- **Problem**
Which lines of the data below contain "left"? Please show them all.

****************

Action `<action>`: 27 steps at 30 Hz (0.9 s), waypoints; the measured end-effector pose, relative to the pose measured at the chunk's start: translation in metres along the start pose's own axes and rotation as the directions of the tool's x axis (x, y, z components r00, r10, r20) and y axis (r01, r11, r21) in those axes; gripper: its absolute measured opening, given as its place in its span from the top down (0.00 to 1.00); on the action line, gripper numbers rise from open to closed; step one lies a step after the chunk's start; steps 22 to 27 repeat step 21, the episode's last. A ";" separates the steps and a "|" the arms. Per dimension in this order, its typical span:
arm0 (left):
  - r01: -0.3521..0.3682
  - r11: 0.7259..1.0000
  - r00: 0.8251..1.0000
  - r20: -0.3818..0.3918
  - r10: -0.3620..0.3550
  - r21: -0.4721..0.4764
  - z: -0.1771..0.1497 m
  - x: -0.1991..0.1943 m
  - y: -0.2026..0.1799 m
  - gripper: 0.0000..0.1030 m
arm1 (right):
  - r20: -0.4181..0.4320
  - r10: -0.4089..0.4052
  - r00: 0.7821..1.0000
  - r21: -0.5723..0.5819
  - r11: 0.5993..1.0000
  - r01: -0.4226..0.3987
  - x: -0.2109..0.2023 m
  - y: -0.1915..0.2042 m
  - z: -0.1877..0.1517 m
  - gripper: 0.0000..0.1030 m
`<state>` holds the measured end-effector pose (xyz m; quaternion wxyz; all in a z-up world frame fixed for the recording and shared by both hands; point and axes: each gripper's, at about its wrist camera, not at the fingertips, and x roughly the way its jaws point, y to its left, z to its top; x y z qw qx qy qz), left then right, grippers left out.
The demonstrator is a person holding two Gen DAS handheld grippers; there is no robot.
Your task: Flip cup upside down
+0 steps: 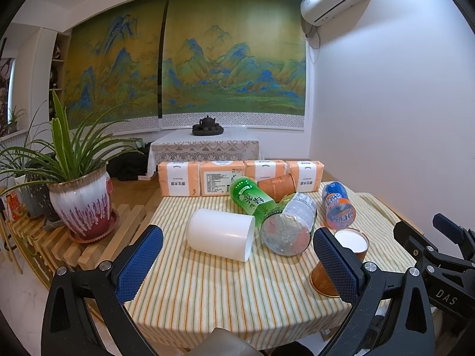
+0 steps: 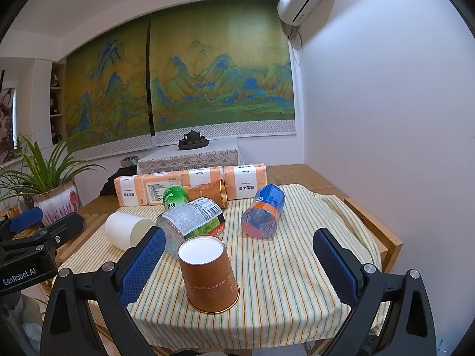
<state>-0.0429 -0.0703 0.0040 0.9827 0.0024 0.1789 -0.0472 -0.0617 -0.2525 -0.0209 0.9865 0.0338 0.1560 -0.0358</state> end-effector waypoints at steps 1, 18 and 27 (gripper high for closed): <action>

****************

- **Exercise result**
arm0 (left):
`<state>` holds the measured end-effector pose (xyz m; quaternion wxyz; all in a z-up world frame fixed for the recording and shared by both hands; point and axes: each gripper's, at about its wrist camera, not at the fingertips, and x roughly the way its jaws point, y to its left, z to its top; x y z qw qx qy qz), left then right, grippers left out.

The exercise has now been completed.